(Provided entries):
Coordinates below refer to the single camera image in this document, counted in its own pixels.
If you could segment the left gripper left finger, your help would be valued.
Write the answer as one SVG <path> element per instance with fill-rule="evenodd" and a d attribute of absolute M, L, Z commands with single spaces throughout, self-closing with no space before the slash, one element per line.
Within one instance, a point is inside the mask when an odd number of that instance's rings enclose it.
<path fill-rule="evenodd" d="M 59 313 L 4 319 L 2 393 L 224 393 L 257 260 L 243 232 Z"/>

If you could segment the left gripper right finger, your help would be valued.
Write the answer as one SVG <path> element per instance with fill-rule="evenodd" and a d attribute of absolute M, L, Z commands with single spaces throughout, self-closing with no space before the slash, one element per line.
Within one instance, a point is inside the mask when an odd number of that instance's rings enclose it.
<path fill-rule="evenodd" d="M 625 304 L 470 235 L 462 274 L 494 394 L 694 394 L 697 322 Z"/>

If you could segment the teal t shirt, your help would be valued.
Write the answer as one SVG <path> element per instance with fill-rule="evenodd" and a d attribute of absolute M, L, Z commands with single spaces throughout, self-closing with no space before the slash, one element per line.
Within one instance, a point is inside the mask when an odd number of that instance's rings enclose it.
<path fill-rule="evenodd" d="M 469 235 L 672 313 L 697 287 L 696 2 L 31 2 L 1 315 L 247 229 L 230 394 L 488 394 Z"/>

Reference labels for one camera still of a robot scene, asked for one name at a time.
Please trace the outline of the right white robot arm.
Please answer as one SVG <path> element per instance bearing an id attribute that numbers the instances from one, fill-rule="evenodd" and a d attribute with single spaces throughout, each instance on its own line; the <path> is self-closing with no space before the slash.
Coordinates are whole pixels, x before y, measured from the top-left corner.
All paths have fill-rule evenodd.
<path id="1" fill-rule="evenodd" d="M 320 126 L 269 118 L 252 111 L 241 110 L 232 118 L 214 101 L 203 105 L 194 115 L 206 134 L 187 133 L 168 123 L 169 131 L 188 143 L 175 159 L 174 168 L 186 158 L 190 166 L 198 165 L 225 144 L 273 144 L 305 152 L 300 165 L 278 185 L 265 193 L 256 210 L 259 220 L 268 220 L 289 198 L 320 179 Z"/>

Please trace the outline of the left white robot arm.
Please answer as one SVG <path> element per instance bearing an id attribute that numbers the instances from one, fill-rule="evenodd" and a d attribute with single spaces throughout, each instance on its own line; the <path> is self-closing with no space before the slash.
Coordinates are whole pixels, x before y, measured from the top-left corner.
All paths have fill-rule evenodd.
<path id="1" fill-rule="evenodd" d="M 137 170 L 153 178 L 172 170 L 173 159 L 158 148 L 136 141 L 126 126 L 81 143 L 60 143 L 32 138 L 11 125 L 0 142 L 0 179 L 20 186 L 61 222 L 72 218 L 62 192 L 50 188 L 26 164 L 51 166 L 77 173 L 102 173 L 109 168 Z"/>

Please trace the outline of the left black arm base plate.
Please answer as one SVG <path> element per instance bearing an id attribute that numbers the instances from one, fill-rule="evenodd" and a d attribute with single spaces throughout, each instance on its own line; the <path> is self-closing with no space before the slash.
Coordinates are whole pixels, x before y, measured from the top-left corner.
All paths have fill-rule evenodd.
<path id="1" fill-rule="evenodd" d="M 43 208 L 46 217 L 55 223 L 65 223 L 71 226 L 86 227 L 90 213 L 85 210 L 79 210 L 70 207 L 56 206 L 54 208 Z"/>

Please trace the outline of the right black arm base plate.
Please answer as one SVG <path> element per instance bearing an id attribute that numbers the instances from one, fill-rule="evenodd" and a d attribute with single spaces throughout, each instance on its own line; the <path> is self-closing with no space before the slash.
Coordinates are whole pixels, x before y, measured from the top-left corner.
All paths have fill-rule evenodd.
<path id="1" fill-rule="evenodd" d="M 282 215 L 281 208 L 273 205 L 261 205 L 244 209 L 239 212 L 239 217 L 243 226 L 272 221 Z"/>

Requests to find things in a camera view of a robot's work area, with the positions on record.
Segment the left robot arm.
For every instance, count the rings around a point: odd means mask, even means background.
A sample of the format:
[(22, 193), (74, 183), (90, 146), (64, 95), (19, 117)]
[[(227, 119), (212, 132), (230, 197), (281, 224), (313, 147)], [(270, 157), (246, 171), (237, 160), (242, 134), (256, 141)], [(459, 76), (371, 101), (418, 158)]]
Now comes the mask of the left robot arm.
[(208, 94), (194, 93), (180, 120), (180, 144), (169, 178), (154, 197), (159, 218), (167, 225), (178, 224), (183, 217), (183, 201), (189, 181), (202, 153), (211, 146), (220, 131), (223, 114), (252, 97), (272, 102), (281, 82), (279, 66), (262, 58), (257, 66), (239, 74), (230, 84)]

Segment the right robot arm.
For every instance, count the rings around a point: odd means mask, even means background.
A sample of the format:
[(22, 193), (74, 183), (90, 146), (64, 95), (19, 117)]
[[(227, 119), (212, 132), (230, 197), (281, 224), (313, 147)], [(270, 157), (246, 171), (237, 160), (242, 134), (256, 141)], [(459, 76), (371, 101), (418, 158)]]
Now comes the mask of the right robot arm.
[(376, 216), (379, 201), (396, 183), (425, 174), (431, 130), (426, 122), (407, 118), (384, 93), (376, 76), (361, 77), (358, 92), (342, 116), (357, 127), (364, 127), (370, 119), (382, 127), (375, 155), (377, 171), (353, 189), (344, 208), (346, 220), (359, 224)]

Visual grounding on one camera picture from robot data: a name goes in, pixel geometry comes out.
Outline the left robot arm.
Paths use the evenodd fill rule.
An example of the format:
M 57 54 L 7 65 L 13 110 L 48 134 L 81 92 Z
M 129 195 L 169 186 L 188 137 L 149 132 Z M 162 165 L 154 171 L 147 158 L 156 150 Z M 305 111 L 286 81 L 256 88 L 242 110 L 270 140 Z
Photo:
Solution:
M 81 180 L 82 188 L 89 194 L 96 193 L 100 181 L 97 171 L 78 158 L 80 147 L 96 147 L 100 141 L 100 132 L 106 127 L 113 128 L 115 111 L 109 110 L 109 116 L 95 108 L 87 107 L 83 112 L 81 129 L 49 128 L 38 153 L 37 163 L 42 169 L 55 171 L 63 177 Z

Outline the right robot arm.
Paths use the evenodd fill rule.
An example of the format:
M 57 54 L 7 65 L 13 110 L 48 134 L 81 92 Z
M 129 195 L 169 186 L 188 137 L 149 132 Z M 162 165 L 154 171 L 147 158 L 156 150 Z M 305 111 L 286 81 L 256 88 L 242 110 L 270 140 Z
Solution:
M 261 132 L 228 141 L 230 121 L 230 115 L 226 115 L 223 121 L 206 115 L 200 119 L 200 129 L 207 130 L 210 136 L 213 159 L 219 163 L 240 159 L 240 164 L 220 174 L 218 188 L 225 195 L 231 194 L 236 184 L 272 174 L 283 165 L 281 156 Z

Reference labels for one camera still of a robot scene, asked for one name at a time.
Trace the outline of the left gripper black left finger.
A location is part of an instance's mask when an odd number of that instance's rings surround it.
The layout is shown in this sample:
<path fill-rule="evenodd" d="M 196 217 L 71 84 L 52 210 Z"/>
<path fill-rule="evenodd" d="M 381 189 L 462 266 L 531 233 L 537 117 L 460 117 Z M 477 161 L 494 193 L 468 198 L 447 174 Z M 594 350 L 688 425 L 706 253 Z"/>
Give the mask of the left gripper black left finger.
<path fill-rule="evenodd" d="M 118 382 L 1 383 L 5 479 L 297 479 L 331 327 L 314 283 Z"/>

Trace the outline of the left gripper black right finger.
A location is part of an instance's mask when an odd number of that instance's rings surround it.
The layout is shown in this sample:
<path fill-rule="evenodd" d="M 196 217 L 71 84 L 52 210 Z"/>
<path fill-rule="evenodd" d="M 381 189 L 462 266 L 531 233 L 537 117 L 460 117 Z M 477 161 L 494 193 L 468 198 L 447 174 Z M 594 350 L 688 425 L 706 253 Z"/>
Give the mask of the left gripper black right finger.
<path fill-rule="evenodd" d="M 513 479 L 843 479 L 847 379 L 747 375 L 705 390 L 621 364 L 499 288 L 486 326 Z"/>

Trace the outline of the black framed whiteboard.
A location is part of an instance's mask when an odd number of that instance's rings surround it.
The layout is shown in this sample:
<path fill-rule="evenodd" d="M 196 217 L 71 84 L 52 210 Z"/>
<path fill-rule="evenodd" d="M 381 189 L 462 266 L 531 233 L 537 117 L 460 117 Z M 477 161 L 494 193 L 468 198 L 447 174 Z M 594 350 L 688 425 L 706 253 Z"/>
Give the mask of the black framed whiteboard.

(Problem statement): In the records above, find each line that mentions the string "base", then copy it.

(Answer box):
Please trace the outline of the left black arm base plate.
Please trace the outline of the right black arm base plate.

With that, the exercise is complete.